PEPPERDINE MAGAZINE: When did you start writing, for fun?
GUERDAT: I wrote my first novel (well, it was a lot of pages) in the 6th grade. It
was a mystery called The Dogs of Avalanche Hill (I had just finished readingThe Hound of the Baskervilles), and I’ve loved telling stories ever since. One of my great hopes is that no one
ever finds a copy of that novel.
PROVOTST: Boy, you are sure going to make me sound like a nerd…! I always was writing
and won my first award in 3rd grade for a horror/thriller I wrote and illustrated,
‘The Monster From Planet X’. It’s all been downhill from there.

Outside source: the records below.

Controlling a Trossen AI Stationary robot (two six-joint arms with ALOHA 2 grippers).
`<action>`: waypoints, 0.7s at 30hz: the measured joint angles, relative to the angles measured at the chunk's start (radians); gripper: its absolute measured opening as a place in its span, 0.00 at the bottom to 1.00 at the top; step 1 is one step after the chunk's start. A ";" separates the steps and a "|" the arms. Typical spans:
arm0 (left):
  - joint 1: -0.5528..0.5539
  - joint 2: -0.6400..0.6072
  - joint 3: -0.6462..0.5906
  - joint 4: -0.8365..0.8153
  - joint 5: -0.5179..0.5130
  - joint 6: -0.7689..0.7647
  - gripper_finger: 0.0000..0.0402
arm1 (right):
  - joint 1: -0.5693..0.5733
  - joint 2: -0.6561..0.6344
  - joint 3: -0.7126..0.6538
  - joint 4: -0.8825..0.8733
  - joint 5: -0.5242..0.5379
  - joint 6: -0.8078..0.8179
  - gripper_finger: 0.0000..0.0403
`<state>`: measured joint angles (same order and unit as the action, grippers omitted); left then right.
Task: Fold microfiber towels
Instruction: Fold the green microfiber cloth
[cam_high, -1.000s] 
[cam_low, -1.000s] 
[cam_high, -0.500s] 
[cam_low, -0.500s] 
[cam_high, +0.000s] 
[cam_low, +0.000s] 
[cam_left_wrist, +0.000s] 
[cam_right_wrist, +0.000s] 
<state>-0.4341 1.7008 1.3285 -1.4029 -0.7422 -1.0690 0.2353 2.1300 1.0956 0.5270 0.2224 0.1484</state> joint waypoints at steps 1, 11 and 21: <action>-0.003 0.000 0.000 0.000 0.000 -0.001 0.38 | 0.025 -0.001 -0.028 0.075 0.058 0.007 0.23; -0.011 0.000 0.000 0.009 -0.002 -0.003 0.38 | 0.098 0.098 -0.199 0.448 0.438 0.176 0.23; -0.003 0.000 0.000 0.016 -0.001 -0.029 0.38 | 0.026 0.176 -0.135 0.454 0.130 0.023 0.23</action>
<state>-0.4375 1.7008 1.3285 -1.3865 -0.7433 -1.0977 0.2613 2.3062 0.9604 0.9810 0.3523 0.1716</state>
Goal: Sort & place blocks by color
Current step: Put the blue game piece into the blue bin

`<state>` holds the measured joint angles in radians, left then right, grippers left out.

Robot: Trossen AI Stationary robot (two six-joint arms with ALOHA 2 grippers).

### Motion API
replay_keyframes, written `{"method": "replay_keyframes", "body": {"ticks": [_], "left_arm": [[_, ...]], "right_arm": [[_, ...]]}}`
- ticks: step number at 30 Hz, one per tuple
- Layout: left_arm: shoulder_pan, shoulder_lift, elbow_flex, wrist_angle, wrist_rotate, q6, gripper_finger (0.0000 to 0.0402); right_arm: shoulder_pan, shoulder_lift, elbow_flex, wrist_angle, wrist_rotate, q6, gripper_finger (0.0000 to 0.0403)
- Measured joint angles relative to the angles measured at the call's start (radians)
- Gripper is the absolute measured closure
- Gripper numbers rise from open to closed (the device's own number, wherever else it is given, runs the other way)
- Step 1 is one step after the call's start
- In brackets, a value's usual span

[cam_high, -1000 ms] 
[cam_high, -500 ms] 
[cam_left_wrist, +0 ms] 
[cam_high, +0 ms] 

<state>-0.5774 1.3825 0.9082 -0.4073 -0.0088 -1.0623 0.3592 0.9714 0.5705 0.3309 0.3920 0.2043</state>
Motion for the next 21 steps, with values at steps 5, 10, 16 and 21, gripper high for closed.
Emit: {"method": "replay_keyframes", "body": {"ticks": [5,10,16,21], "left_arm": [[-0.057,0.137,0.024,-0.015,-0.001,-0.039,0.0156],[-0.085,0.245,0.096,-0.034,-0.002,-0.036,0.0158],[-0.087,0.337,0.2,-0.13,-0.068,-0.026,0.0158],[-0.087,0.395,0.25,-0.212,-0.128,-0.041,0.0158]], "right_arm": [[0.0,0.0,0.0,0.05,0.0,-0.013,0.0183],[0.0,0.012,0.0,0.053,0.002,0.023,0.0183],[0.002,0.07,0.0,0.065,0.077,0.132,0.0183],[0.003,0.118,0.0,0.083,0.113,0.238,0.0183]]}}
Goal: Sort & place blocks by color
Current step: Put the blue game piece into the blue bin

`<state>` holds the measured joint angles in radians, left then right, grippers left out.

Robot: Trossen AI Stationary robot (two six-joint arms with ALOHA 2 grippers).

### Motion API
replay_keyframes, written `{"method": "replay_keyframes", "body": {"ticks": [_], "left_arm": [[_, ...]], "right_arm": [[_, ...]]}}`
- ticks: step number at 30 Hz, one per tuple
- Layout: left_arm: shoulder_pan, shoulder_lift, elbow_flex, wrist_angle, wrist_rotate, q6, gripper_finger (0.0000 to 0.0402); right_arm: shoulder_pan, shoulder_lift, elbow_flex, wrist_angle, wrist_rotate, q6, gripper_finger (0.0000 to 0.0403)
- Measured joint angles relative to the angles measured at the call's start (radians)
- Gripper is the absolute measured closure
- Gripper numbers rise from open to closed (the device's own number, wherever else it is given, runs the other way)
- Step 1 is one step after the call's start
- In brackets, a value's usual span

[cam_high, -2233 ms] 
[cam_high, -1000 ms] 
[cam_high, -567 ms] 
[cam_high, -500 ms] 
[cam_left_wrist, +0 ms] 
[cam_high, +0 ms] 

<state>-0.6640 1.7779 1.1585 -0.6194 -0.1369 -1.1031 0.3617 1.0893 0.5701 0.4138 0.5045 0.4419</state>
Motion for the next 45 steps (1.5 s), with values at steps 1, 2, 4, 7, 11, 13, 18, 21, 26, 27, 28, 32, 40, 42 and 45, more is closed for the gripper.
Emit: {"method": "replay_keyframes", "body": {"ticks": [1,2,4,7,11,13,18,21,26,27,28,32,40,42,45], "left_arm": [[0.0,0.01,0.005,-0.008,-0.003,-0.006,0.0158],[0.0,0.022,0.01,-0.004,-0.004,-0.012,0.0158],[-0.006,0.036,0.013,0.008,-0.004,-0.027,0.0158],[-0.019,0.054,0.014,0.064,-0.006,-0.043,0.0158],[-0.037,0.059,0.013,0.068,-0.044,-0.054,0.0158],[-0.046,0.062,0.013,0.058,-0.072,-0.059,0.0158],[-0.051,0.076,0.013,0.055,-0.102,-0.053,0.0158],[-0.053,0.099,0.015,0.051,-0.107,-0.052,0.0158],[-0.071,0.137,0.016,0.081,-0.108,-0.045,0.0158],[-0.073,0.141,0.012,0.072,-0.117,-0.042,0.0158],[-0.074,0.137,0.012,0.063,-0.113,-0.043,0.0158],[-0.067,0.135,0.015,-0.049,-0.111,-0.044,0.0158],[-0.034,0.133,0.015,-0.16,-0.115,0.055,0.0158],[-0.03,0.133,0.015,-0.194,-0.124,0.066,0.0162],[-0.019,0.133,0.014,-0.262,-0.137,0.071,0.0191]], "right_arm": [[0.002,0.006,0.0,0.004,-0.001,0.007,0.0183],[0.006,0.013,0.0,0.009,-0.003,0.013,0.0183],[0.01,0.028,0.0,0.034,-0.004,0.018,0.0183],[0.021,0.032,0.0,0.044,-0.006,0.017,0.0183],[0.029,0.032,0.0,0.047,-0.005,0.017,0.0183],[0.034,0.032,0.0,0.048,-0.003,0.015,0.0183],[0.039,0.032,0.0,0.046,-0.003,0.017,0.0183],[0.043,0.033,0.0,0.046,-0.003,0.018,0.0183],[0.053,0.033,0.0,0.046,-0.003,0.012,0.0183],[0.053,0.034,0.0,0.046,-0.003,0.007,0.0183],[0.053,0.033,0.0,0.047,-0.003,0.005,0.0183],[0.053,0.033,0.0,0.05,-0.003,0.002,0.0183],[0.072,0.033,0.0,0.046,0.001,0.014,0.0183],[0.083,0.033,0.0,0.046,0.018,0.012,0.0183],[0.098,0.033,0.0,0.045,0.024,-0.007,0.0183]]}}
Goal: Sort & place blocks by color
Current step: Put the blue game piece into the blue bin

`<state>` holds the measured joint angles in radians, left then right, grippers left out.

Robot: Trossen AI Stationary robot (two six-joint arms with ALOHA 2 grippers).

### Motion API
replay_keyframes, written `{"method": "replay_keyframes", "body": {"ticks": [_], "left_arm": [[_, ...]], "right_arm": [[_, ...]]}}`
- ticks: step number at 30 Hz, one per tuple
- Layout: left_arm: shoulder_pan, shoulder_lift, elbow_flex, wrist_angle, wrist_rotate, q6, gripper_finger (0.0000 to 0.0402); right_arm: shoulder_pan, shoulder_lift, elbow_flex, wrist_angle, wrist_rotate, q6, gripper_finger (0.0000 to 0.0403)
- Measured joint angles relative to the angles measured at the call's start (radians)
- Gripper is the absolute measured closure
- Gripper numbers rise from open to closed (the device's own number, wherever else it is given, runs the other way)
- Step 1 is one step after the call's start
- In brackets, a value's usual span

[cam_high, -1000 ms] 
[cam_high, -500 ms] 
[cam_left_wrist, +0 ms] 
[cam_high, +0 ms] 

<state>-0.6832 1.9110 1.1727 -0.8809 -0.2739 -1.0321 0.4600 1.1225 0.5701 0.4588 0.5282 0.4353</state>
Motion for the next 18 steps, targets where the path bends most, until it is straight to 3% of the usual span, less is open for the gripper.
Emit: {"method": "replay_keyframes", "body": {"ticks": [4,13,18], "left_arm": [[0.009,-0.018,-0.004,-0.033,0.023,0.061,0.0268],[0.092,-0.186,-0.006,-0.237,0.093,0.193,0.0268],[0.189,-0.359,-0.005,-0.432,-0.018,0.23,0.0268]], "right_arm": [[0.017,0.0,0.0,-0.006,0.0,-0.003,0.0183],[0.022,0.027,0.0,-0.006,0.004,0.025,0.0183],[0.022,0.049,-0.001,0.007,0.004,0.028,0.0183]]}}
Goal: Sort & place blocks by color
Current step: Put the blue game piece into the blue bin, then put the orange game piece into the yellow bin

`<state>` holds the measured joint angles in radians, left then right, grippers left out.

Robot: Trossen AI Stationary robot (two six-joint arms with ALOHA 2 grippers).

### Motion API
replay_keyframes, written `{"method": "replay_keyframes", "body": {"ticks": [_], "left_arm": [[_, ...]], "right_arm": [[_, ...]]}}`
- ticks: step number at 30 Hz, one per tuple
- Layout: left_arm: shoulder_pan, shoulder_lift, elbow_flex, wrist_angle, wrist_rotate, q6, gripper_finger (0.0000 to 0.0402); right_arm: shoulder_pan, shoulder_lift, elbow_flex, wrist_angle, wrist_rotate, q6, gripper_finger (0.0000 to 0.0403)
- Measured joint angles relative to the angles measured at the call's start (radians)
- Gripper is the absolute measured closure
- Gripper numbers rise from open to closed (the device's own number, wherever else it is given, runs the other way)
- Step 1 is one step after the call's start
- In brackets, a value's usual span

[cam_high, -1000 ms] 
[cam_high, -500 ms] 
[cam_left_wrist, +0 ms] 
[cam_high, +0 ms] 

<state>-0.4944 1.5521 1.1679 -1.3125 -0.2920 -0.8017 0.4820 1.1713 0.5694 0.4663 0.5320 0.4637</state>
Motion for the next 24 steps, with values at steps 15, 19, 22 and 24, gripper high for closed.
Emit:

ANDERSON: I would borrow my parents’ typewriter as a kid and pretend to write the
great American novel. I’d write probably the first four pages and then my attention
would wander!
LOVENESS: My brother and I made James Bond movies when we were kids... They mainly
involved my 5 year old self battling our neighbors who played “Evil Russians.” I guess
that might count as my first foray into writing.
When did you first start thinking that you would like to craft the stories that people
watch at home or on the big screen?
ANDERSON: After college, I had to decide between grad school or starving for my art
as a playwright in New York, before a friend in Los Angeles convinced me to try TV
instead. The money is better and the weather is better!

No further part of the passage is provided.